WHAT THE EXERCISE ASKS: Please reproduce the whole listing without altering anything.
# # # # # # #
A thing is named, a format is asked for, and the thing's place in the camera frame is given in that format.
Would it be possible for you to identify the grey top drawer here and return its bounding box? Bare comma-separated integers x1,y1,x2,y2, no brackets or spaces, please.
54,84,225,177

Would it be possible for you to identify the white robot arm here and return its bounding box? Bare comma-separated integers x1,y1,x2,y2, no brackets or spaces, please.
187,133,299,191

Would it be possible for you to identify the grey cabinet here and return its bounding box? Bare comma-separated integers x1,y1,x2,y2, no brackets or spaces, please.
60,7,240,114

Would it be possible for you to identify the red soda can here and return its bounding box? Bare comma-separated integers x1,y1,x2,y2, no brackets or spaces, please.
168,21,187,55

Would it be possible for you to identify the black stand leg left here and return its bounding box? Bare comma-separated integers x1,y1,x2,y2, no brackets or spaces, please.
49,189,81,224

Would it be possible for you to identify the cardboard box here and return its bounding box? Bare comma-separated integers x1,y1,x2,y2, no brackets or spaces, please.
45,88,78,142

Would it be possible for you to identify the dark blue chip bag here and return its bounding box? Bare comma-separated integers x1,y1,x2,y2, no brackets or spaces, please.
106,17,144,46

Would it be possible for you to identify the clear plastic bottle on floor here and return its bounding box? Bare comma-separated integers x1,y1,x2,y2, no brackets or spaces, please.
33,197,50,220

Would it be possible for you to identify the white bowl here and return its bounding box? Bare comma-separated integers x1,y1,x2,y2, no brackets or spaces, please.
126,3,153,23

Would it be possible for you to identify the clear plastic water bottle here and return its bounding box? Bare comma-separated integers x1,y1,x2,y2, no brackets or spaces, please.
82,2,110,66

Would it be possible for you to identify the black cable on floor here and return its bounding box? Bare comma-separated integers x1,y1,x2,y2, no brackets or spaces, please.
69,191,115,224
# # # # # # #
PROBLEM SOLUTION:
A thing is named, a format is asked for, and the thing's place in the camera frame is given in that format.
Would it be possible for you to identify the grey top drawer here and return its bounding box? Bare comma-separated integers x1,y1,x2,y2, no brackets or spaces, please.
54,84,225,177

Would it be possible for you to identify the white robot arm here and return its bounding box? Bare comma-separated integers x1,y1,x2,y2, no brackets or spaces, please.
187,133,299,191

Would it be possible for you to identify the grey cabinet here and return its bounding box? Bare comma-separated integers x1,y1,x2,y2, no brackets or spaces, please.
60,7,240,114

Would it be possible for you to identify the red soda can here and return its bounding box? Bare comma-separated integers x1,y1,x2,y2, no brackets or spaces, please.
168,21,187,55

Would it be possible for you to identify the black stand leg left here and return its bounding box? Bare comma-separated integers x1,y1,x2,y2, no brackets or spaces, please.
49,189,81,224

Would it be possible for you to identify the cardboard box here and return its bounding box? Bare comma-separated integers x1,y1,x2,y2, no brackets or spaces, please.
45,88,78,142

Would it be possible for you to identify the dark blue chip bag here and return its bounding box? Bare comma-separated integers x1,y1,x2,y2, no brackets or spaces, please.
106,17,144,46

Would it be possible for you to identify the clear plastic bottle on floor here and return its bounding box? Bare comma-separated integers x1,y1,x2,y2, no brackets or spaces, please.
33,197,50,220

Would it be possible for you to identify the white bowl here and return its bounding box? Bare comma-separated integers x1,y1,x2,y2, no brackets or spaces, please.
126,3,153,23

Would it be possible for you to identify the clear plastic water bottle here and return its bounding box? Bare comma-separated integers x1,y1,x2,y2, no brackets or spaces, please.
82,2,110,66

Would it be possible for you to identify the black cable on floor here and return its bounding box? Bare comma-separated integers x1,y1,x2,y2, no brackets or spaces, please.
69,191,115,224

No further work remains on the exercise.